:: Exercise data ::
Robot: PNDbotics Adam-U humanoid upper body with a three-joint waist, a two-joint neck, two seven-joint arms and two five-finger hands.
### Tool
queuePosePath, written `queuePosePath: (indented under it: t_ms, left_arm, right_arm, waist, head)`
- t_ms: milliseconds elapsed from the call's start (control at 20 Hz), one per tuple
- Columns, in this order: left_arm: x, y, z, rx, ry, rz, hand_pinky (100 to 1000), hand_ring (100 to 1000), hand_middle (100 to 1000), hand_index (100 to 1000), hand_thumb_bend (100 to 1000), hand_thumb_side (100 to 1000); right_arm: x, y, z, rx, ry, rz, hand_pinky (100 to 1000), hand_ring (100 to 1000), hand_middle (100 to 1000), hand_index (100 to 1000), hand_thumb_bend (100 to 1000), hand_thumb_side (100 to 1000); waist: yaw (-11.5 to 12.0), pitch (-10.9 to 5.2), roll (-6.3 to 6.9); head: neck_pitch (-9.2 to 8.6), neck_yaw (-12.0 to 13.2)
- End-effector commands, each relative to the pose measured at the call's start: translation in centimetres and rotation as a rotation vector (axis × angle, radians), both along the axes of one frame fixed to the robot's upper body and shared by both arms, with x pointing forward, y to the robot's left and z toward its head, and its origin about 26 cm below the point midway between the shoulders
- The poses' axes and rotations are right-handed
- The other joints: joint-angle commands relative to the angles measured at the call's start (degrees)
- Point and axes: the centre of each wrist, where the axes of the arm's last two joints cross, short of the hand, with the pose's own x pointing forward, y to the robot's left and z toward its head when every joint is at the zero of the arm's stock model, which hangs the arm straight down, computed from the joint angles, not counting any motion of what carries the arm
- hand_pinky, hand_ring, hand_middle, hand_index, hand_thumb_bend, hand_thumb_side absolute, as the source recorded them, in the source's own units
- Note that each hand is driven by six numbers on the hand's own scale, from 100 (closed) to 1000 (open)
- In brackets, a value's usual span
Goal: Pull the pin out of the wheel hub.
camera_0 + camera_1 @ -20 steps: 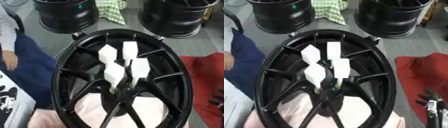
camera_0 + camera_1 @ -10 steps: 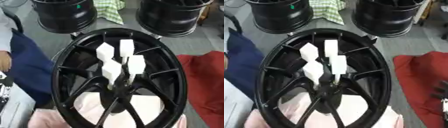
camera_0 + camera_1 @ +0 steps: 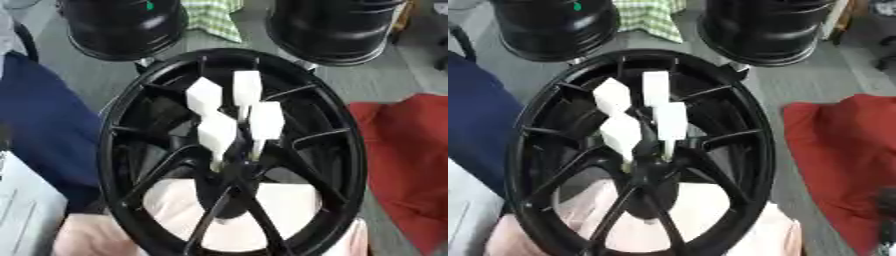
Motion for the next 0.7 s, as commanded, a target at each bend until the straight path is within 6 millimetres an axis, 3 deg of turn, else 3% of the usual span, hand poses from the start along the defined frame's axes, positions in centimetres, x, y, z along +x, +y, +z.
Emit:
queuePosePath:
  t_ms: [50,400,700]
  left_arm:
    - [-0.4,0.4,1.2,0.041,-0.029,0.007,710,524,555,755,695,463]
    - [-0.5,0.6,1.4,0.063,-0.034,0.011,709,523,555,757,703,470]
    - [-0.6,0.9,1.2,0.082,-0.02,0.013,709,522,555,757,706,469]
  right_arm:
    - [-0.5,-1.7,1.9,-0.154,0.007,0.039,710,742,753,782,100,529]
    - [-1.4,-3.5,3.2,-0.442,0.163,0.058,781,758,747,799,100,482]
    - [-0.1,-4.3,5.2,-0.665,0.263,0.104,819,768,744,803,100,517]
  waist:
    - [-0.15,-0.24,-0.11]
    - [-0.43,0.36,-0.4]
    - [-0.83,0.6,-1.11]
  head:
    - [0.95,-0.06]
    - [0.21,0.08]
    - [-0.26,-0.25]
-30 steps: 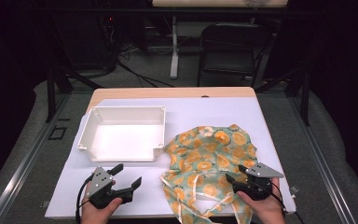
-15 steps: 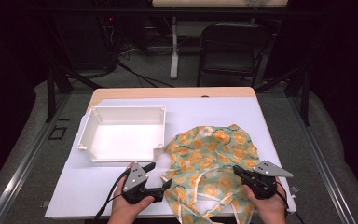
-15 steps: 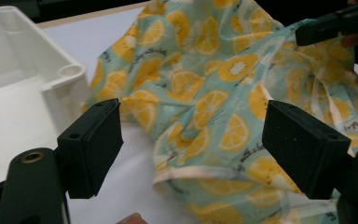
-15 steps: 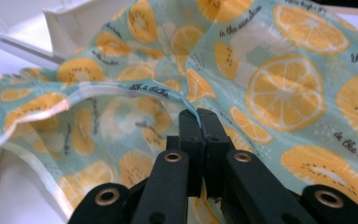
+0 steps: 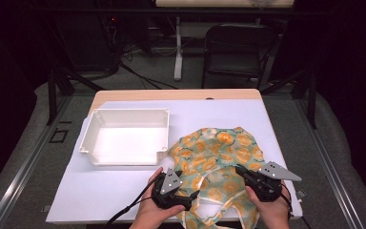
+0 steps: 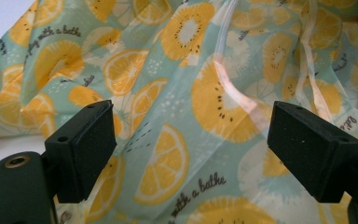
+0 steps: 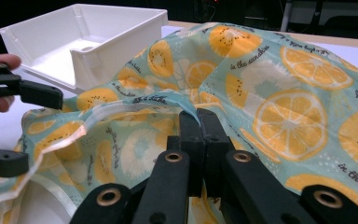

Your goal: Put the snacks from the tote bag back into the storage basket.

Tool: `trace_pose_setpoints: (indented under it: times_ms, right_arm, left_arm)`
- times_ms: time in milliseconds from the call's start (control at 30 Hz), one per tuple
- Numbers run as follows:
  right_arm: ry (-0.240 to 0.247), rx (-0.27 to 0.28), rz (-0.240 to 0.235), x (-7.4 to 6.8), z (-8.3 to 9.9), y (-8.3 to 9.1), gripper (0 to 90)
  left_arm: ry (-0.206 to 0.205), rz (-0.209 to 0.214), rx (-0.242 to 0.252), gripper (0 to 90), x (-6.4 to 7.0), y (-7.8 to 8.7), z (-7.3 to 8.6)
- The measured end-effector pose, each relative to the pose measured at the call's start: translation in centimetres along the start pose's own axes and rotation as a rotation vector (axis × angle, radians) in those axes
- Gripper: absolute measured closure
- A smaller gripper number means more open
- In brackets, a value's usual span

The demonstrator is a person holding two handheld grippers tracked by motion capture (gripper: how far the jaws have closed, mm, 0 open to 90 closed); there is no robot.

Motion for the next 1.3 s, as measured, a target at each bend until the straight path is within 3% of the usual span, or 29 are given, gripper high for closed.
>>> trace_pose_setpoints:
  times_ms: [167,200,300,333,500,533,733,900,1300]
  right_arm:
    - [0.007,0.007,-0.004,-0.2,-0.3,0.0,90.0]
    - [0.006,0.018,-0.011,-0.4,-0.5,0.1,90.0]
    - [0.021,0.034,-0.018,-0.7,-0.8,0.3,90.0]
    - [0.026,0.039,-0.014,-0.7,-1.0,0.4,90.0]
    - [0.040,0.063,-0.012,-0.7,-1.5,0.6,90.0]
    - [0.041,0.068,-0.010,-0.6,-1.8,0.8,90.0]
    - [0.046,0.081,-0.012,-0.4,-2.3,0.9,90.0]
    - [0.069,0.089,-0.004,-0.4,-3.2,0.8,90.0]
    - [0.083,0.099,0.027,0.8,-6.2,-0.7,89.9]
  left_arm:
    - [-0.035,-0.021,-0.016,14.4,0.6,-0.7,-0.4]
    - [-0.067,-0.053,-0.038,12.9,0.9,-1.3,-0.4]
    - [-0.088,-0.077,-0.068,17.0,1.1,-1.8,-0.5]
    - [-0.081,-0.093,-0.061,22.3,1.0,-1.9,-0.6]
    - [-0.041,-0.080,-0.057,55.9,0.2,-1.9,-1.2]
    - [-0.010,-0.055,-0.050,63.8,-0.3,-1.7,-1.6]
    - [0.054,-0.005,-0.001,84.1,-1.9,-0.7,-3.1]
    - [0.073,0.014,0.035,88.9,-2.8,0.1,-4.6]
    - [0.098,-0.014,0.068,88.9,-5.4,0.3,-8.2]
Point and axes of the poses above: each handheld gripper's, and its own axes: y roughly backward along the jaws, z roughly out of its underside, x roughly to its right, the point moved 5 cm from there along -y, roughly forward along the jaws, and after that the axes turned 5 degrees about -z, right-handed, at the moved point
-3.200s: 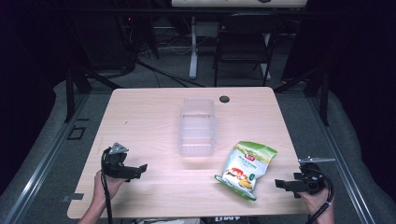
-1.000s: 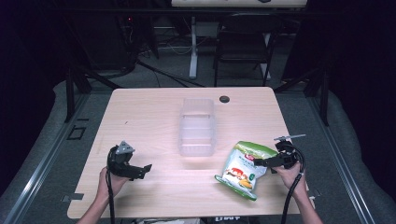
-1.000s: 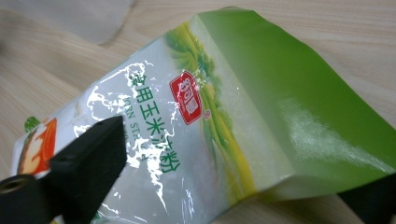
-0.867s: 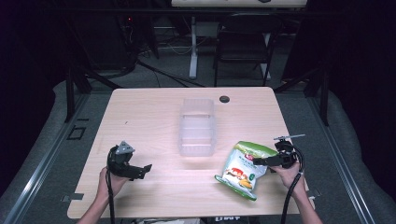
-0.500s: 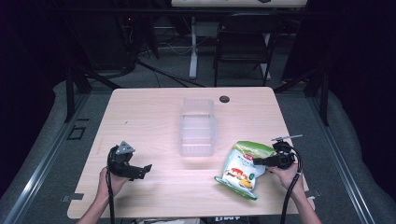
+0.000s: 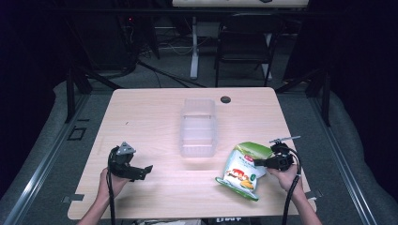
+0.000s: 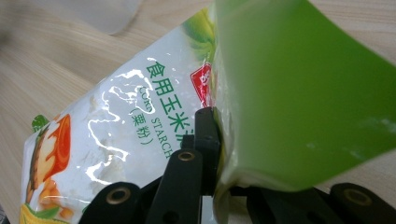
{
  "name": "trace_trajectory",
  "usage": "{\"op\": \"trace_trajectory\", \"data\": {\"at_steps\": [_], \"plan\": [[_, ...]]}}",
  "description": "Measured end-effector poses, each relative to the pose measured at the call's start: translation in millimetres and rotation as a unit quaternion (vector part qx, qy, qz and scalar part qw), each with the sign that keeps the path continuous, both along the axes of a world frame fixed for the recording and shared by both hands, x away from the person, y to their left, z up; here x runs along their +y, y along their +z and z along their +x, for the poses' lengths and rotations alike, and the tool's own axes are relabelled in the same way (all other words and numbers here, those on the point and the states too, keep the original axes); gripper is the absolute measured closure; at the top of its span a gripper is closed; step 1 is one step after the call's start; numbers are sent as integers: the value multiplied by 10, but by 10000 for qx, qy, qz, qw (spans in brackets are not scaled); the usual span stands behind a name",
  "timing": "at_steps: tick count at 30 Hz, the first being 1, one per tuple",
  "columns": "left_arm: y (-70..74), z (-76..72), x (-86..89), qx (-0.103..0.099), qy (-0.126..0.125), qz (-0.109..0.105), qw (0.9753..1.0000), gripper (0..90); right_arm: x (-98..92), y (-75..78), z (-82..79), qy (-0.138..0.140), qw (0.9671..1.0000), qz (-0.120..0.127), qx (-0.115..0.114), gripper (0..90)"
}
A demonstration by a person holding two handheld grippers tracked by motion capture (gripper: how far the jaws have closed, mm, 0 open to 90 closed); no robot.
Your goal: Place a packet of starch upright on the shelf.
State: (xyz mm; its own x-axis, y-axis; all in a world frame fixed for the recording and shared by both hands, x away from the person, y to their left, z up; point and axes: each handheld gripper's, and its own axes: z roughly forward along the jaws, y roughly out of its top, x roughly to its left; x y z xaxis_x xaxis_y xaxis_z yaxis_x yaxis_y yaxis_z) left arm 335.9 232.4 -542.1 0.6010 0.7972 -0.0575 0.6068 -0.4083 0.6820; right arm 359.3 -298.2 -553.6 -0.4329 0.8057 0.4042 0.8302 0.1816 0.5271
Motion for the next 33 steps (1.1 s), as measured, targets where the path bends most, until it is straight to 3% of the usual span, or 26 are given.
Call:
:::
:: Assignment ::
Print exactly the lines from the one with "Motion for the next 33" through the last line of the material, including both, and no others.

:: Answer space ::
Motion for the next 33 steps (1.1 s), as measured, targets where the path bends most, until it is straight to 3% of the usual span, or 26 are given.
Call:

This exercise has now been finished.